1260- Battle of Ayn Jalut- Hulugau & the Mongol horde are turned back from Egypt by the Mamaluke army of Sultan Baibars. The Mongols had been in the saddle since China. They had already ravaged Baghdad, Moscow and the Holyland. The Mamelukes were originally an elite guard of slaves handpicked as children to be brought up as fanatical fighting machines. They eventually seized power and ran Egypt until 1798.

When emissaries from the Caliph of Baghdad asked the Mameluke Sultan who was his family and by what right did he rule, the Sultan shook his scimitar in their faces and declared "This is by what right I rule!' Throwing some gold coins on the floor and watching the slaves and eunuchs scamper for them he said "And That is my family!!'

1592- Retired London actor Richard Green wrote a pamphlet to his fellow actors complaining of a new actor becoming popular in their midst "A new upstart crow filled with Bombast" - Master William Shakespeare.

1651-Battle of Worcester. Puritan Oliver Cromwell destroyed in battle the resurgent Royalists. Young King Charles II hid in an oak tree, forever called the Royal Oak. He then slipped out of the country in disguise as a chimney sweep. This is why a fair number of English pubs along the track bear the curious name "The Black Boy".

1657-Battle of Dunbar- Cromwell defeats the Irish.

1658- Oliver Cromwell doesn't defeat Death. As you can see Cromwell the Lord Protector liked things on lucky days. Even though he was a religious Puritan he believed in astrology and would send money to German astronomer Johannes Kepler to cast his horoscope. Kepler was the father of modern astronomy but it was horoscopes that paid the bills.

1697 - King William's War in America ends with Treaty of Ryswick

1777- In a small skirmish with British redcoats near Cooch Maryland the American rebels raise their new Stars & Stripes banner for the first time in battle. They lost.

1792- Enraged French Revolutionaries broke into the jail cell of the Princess de Lamballe, a confidente of Queen Marie Antoinette. She was gang raped in a kennel, beheaded and mutilated. One revolutionary pulled her heart out and bit it, another shot her legs out of a cannon. Finally they put her head on a spear and danced with it under the Queen’s window demanding she give her old friend a kiss.

1833- The New York Sun began publication, the first American mass circulation newspaper.

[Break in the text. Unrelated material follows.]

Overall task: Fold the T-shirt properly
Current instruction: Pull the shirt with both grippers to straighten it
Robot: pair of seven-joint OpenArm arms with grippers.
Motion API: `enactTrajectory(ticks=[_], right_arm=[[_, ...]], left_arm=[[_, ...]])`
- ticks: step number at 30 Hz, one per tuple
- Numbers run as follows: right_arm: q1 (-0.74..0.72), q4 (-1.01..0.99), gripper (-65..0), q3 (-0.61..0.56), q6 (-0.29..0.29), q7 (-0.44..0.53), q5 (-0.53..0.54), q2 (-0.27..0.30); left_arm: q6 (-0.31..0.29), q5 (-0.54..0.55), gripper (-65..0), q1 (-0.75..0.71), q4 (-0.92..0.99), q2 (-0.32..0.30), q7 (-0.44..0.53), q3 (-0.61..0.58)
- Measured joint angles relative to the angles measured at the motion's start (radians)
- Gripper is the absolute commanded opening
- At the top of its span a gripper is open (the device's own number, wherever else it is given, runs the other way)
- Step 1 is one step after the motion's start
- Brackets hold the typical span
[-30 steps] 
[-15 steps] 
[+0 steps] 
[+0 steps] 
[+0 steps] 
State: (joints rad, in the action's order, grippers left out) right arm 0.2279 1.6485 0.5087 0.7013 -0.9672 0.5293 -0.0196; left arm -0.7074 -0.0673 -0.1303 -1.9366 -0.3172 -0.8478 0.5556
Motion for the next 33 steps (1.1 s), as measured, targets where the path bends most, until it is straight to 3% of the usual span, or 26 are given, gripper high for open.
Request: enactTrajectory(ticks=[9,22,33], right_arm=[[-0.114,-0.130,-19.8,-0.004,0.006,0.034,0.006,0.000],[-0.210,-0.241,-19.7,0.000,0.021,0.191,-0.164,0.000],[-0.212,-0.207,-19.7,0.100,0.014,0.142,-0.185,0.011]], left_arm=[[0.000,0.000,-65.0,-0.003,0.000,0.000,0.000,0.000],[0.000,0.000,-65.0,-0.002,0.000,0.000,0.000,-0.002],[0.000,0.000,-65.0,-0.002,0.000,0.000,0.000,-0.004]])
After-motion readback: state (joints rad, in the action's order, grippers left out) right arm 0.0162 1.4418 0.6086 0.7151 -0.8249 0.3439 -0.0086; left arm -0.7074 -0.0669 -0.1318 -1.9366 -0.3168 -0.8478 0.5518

1838- Writer Frederick Douglas escaped slavery by boarding a northern bound train disguised as a sailor. Later when he was making a living as a writer he returned to his former master enough money to compensate his loss. Southerners doubted anyone as intelligent and well read as Douglas could have really ever been a slave, but Douglas liked to remind them he "stole himself out of slavery."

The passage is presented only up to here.